At Divus Julius 76 Suetonius begins his account of the circumstances which led to the murder of Julius Caesar. He describes those actions committed by Caesar which were considered heinous enough to justify assassination: his acceptance of excessive honours, many of them inappropriate to a mere mortal, and his scorn for traditional procedure. In ch. 77 Suetonius passes from Caesar's unacceptable deeds to his scandalous utterances:
nec minoris inpotentiae uoces propalam edebat, ut Titus Ampius scribit: nihil esse rem publicam, appellationem modo sine corpore ac specie. Sullam nescisse litteras, qui dictaturam deposuerit. debere homines consideratius iam loqui secum ac pro legibus habere quae dicat. eoque arrogantiae progressus est, ut haruspice tristia et sine corde exta quondam nuntiante, futura diceret laetiora, cum uellet; nec pro ostento ducendum, si pecudi cor defuisset.
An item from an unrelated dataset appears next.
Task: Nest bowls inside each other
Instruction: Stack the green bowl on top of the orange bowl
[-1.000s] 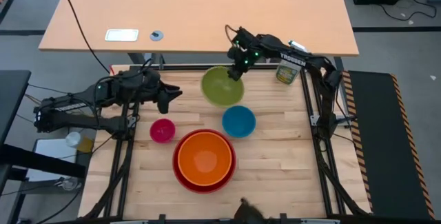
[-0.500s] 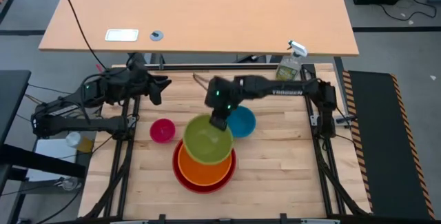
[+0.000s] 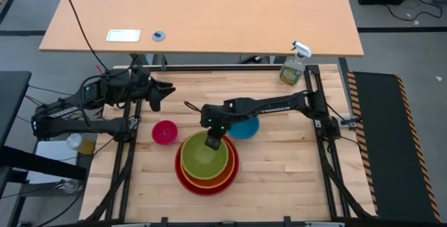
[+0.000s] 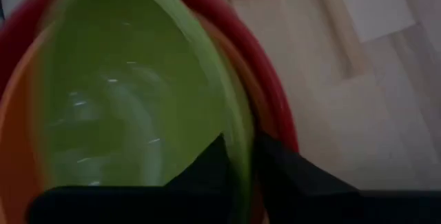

No less arrogant were his public utterances, which Titus Ampius records: that the state was nothing, a mere name without body or form; that Sulla did not know his A. B. C. when he laid down his dictatorship; that men ought now to be more circumspect in addressing him, and to regard his word as law. So far did he go in his presumption, that when a soothsayer once reported direful inwards without a heart, he said: ‘They will be more favourable when I wish it; it should not be regarded as a portent, if a beast has no heart’.